HOW TO COMPLETE THIS TASK:
Each line in the listing is to be restated exactly.
*** Opening DATASET SECTION ***
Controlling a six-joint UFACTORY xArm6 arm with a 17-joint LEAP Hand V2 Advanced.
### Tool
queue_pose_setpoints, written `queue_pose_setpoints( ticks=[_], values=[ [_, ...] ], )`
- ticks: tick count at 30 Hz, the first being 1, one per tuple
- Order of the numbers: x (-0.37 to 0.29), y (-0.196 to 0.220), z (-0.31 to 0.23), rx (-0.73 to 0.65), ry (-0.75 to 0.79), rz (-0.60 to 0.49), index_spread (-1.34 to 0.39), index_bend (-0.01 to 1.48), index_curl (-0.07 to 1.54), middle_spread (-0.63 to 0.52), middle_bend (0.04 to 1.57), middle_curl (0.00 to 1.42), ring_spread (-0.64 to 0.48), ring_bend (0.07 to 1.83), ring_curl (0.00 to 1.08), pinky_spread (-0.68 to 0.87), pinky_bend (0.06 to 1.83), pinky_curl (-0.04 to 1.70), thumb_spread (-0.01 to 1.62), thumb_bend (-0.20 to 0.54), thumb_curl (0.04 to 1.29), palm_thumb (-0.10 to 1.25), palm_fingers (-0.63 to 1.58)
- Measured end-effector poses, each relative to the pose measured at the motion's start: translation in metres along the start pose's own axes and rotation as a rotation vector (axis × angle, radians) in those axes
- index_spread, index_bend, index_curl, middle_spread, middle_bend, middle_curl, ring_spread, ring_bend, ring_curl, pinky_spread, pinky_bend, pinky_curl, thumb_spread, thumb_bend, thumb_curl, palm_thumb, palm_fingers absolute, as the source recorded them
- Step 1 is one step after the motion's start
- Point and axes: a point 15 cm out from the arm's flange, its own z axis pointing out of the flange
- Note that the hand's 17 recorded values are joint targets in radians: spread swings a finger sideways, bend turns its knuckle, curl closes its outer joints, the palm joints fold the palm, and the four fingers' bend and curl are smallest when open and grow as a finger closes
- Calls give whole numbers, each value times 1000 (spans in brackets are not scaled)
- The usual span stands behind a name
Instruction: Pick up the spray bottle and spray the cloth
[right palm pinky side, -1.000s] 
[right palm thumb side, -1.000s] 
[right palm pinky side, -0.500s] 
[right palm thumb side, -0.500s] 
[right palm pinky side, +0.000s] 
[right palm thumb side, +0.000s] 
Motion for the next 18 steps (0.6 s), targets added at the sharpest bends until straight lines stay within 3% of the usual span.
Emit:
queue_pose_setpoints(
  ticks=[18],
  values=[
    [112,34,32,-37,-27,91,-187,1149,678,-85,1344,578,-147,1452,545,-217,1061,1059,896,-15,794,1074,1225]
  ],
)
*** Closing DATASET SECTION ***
SOLUTION TO THIS EXERCISE:
Controlling a six-joint UFACTORY xArm6 arm with a 17-joint LEAP Hand V2 Advanced.
### Tool
queue_pose_setpoints, written `queue_pose_setpoints( ticks=[_], values=[ [_, ...] ], )`
- ticks: tick count at 30 Hz, the first being 1, one per tuple
- Order of the numbers: x (-0.37 to 0.29), y (-0.196 to 0.220), z (-0.31 to 0.23), rx (-0.73 to 0.65), ry (-0.75 to 0.79), rz (-0.60 to 0.49), index_spread (-1.34 to 0.39), index_bend (-0.01 to 1.48), index_curl (-0.07 to 1.54), middle_spread (-0.63 to 0.52), middle_bend (0.04 to 1.57), middle_curl (0.00 to 1.42), ring_spread (-0.64 to 0.48), ring_bend (0.07 to 1.83), ring_curl (0.00 to 1.08), pinky_spread (-0.68 to 0.87), pinky_bend (0.06 to 1.83), pinky_curl (-0.04 to 1.70), thumb_spread (-0.01 to 1.62), thumb_bend (-0.20 to 0.54), thumb_curl (0.04 to 1.29), palm_thumb (-0.10 to 1.25), palm_fingers (-0.63 to 1.58)
- Measured end-effector poses, each relative to the pose measured at the motion's start: translation in metres along the start pose's own axes and rotation as a rotation vector (axis × angle, radians) in those axes
- index_spread, index_bend, index_curl, middle_spread, middle_bend, middle_curl, ring_spread, ring_bend, ring_curl, pinky_spread, pinky_bend, pinky_curl, thumb_spread, thumb_bend, thumb_curl, palm_thumb, palm_fingers absolute, as the source recorded them
- Step 1 is one step after the motion's start
- Point and axes: a point 15 cm out from the arm's flange, its own z axis pointing out of the flange
- Note that the hand's 17 recorded values are joint targets in radians: spread swings a finger sideways, bend turns its knuckle, curl closes its outer joints, the palm joints fold the palm, and the four fingers' bend and curl are smallest when open and grow as a finger closes
- Calls give whole numbers, each value times 1000 (spans in brackets are not scaled)
- The usual span stands behind a name
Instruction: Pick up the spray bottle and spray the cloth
[right palm pinky side, -1.000s] 
[right palm thumb side, -1.000s] 
[right palm pinky side, -0.500s] 
[right palm thumb side, -0.500s] 
[right palm pinky side, +0.000s] 
[right palm thumb side, +0.000s] 
Motion for the next 18 steps (0.6 s), targets added at the sharpest bends until straight lines stay within 3% of the usual span.
Emit:
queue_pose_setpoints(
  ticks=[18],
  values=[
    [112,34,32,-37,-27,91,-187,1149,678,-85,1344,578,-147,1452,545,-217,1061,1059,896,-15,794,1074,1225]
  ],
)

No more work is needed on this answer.